Copy out the listing that follows, exact in every word, and skip the images.

STORED DATA –
+--

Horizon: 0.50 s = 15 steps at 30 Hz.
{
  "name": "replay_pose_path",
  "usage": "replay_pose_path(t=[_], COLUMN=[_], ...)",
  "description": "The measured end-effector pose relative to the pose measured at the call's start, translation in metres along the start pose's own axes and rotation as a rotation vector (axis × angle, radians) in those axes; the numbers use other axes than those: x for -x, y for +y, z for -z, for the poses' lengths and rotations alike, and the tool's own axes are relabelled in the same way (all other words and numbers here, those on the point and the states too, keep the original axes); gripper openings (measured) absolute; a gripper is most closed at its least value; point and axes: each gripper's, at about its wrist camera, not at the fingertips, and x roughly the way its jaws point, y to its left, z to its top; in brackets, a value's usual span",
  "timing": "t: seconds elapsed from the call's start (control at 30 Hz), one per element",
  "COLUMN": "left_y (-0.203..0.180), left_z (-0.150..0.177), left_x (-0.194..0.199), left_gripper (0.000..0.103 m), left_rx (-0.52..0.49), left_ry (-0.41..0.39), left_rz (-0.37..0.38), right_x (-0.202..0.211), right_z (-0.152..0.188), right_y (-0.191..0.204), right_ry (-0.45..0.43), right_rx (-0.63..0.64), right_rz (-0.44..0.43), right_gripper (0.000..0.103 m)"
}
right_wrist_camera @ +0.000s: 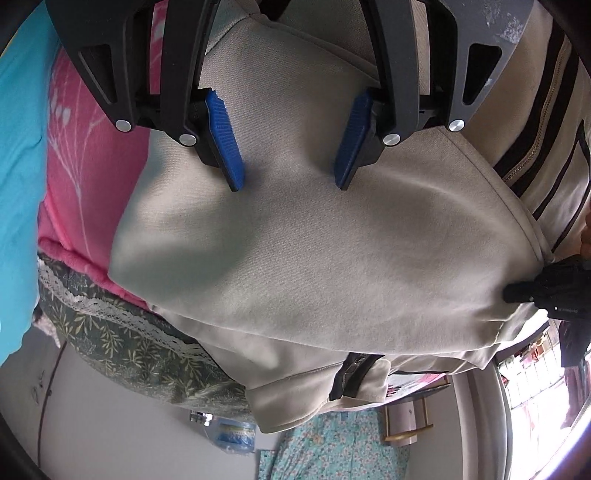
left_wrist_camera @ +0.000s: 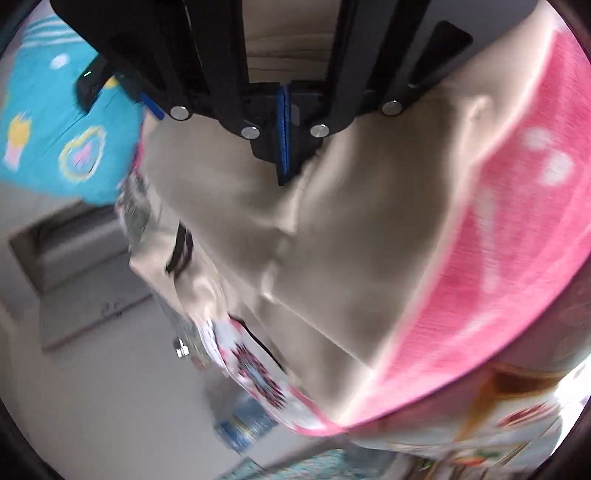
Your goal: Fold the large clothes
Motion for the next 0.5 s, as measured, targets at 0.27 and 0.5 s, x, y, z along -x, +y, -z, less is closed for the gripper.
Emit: replay_pose_path(t=[0.27,0.5], left_y=[-0.081,-0.112], left_z=[0.032,0.046], left_x=[0.003,-0.043], left_gripper=[0.002,0.002], left_rx=[-0.251,-0.320], left_ry=[-0.115,0.055], left_rz=[-0.128,0.011], right_x=[0.000,-0.001], right_z=[-0.001,0.000], right_y=[0.001,0.002], right_ry=[0.001,-0.003], right_rx=[0.013,0.015], right_rz=[0.022,0.024], right_gripper=[0.051,0.051])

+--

RESPONSE –
Horizon: 0.50 s = 15 steps at 30 Hz.
{
  "name": "replay_pose_path",
  "usage": "replay_pose_path(t=[_], COLUMN=[_], ...)",
  "description": "The measured end-effector pose relative to the pose measured at the call's start, translation in metres along the start pose's own axes and rotation as a rotation vector (axis × angle, radians) in those axes; the numbers use other axes than those: x for -x, y for +y, z for -z, for the poses' lengths and rotations alike, and the tool's own axes are relabelled in the same way (all other words and numbers here, those on the point and the states too, keep the original axes); gripper openings (measured) absolute; a gripper is most closed at its least value; point and axes: each gripper's, at about its wrist camera, not at the fingertips, and x roughly the way its jaws point, y to its left, z to its top; in brackets, a value's usual span",
  "timing": "t: seconds elapsed from the call's start (control at 30 Hz), one per element",
  "COLUMN": "left_y (-0.203..0.180), left_z (-0.150..0.177), left_x (-0.194..0.199), left_gripper (0.000..0.103 m), left_rx (-0.52..0.49), left_ry (-0.41..0.39), left_rz (-0.37..0.38), right_x (-0.202..0.211), right_z (-0.152..0.188), right_y (-0.191..0.204), right_ry (-0.45..0.43), right_rx (-0.63..0.64), right_rz (-0.44..0.43), right_gripper (0.000..0.103 m)"
}
right_wrist_camera @ +0.000s: 
left_wrist_camera @ +0.000s: 
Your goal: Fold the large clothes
Motion for the next 0.5 s, as measured, targets at 0.27 and 0.5 s, x, y, z along -x, +y, -z, less is closed for the gripper.
Emit: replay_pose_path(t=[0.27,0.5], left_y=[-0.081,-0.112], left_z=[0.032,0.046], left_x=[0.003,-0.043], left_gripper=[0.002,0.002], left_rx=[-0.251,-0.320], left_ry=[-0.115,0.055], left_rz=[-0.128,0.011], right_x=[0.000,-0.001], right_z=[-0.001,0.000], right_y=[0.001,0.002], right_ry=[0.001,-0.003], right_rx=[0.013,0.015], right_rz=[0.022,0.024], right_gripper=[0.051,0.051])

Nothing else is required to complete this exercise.